Meaning
Mathematical boundaries defining upper and lower control limits in quality processes govern automated disposition and process stability evaluations. Quality engineering teams calculate variance limits using historical performance data and probability distributions. Setting a statistical threshold establishes the exact boundary where process variation transitions from common cause variation to special cause variation requiring intervention.
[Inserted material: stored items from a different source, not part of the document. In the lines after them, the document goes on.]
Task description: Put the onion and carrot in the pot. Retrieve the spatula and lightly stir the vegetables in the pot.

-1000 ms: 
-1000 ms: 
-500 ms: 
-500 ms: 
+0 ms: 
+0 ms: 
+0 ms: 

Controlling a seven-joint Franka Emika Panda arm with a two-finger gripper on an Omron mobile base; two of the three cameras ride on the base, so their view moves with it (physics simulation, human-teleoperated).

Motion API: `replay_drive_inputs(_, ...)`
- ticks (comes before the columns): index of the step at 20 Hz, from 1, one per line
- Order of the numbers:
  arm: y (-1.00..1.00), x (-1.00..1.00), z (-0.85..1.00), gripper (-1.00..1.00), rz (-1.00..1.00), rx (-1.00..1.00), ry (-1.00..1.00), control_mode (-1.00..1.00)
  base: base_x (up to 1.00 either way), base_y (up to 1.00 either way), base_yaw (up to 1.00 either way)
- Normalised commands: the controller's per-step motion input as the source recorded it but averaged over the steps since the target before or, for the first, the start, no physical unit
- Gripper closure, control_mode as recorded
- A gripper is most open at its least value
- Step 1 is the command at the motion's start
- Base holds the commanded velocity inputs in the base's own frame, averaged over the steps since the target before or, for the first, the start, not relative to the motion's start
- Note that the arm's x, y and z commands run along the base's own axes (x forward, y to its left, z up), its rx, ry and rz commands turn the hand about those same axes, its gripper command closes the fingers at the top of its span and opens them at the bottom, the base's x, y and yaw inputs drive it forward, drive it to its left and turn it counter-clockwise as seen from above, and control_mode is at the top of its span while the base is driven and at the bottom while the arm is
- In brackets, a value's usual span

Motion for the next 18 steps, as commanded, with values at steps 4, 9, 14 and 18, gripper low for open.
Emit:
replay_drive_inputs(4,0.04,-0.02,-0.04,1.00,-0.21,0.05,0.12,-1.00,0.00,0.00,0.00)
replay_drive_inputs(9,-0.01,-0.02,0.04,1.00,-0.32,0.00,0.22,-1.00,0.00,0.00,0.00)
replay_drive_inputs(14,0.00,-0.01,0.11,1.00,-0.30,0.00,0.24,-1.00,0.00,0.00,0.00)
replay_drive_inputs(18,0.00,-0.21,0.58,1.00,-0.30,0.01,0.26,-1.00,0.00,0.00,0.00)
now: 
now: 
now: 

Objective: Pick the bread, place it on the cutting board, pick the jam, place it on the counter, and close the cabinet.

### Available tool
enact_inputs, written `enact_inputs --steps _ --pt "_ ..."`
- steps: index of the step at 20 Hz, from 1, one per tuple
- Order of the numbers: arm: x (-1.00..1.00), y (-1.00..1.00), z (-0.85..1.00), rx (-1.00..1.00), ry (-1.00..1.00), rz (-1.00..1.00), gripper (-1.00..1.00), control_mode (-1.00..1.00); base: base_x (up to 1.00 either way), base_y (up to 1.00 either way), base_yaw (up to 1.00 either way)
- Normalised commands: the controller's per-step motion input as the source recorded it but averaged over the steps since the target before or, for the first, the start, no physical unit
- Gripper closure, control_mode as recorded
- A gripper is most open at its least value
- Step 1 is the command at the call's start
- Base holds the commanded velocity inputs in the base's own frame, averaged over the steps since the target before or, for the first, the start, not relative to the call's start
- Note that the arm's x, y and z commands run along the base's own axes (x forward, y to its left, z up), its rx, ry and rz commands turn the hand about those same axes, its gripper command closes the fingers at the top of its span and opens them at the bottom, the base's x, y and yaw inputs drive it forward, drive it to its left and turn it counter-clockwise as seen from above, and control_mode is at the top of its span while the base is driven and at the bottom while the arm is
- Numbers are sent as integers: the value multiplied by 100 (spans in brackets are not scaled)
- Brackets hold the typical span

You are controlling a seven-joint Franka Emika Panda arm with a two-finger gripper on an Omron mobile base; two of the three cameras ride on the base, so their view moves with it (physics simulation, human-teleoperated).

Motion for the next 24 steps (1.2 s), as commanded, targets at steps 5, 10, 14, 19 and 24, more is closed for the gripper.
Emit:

The boundary stops applying when process parameters change, necessitating recalculation of baseline limits.
Quantitative Boundary
Control limits calculated at three standard deviations from process means define normal operating boundaries. Statistical limits prevent unnecessary process adjustments caused by routine background variation.
Control Application
Statistical process control charts continuously map measured dimensions, weights or functional outputs against calculated limit lines. When sample measurements breach a statistical threshold, automated monitoring systems signal operators or stop production lines. Quality engineers investigate out-of-control conditions to identify root causes like tool wear, raw material batch shifts or operator error.
Setting clear mathematical boundaries prevents factory personnel from reacting to normal random variations while ensuring rapid response to true process shifts.
Decision Rule
Commercial contracts and quality agreements establish quantitative thresholds to automate lot acceptance and rejection decisions. Exceeding agreed defect thresholds triggers mandatory root-cause analysis, corrective action plans and re-inspection protocols.